* Work to be completed:
Isolate every line in the records below with "frame" in it.
════════════════
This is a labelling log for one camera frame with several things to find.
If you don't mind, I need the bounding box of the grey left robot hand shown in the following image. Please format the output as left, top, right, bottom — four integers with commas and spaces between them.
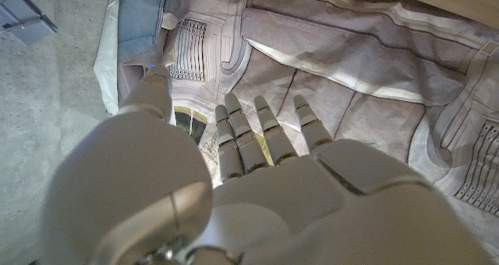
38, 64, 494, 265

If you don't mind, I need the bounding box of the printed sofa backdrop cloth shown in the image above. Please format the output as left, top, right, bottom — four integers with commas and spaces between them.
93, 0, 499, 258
════════════════
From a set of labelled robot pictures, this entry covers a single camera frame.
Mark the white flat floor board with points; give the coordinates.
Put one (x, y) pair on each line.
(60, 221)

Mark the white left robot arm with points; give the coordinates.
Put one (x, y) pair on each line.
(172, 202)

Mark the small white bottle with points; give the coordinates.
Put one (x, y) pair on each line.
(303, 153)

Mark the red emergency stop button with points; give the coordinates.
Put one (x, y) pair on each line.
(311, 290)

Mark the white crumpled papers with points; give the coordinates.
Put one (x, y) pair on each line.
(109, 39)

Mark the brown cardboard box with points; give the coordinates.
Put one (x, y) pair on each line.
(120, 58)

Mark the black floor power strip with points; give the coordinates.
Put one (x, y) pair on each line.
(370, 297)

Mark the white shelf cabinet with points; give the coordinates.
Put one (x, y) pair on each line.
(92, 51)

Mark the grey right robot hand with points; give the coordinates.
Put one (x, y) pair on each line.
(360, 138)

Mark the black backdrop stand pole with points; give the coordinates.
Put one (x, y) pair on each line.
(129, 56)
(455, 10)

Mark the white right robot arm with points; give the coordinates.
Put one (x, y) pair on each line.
════════════════
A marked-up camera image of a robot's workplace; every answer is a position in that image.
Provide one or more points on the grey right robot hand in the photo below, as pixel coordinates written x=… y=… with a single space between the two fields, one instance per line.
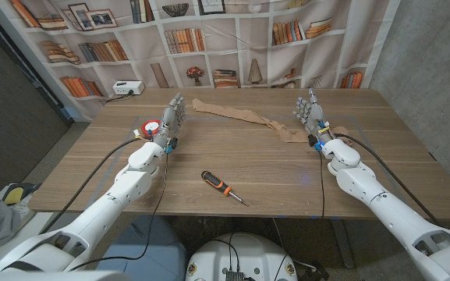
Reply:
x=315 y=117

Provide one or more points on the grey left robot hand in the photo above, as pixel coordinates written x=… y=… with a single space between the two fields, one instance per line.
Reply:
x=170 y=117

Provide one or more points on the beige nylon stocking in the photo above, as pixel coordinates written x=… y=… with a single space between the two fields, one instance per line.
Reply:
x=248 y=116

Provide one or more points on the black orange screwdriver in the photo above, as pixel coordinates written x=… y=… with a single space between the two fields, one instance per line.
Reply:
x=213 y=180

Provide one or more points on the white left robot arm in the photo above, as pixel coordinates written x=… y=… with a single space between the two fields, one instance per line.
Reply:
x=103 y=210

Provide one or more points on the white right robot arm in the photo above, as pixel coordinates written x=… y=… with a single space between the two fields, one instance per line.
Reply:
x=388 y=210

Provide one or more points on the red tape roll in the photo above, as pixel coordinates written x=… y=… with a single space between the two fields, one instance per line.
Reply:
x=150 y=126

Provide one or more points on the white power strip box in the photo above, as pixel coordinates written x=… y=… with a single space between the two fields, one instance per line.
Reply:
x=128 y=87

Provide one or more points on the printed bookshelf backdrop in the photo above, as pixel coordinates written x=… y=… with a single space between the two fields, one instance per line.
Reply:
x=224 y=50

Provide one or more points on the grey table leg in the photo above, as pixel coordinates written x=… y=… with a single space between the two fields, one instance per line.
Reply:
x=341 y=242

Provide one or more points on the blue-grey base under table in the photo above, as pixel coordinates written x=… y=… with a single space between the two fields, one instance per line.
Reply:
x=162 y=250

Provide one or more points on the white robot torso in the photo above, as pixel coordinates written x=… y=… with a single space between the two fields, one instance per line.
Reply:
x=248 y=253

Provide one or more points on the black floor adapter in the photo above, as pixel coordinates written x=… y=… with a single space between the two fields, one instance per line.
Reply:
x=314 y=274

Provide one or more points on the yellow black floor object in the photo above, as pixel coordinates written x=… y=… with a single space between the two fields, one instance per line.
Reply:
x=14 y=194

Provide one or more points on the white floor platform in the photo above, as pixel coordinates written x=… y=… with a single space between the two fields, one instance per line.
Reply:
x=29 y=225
════════════════
* Your response:
This is a labelling log for one camera frame with several things to find.
From a set of labelled robot pictures, this entry covers a single camera frame.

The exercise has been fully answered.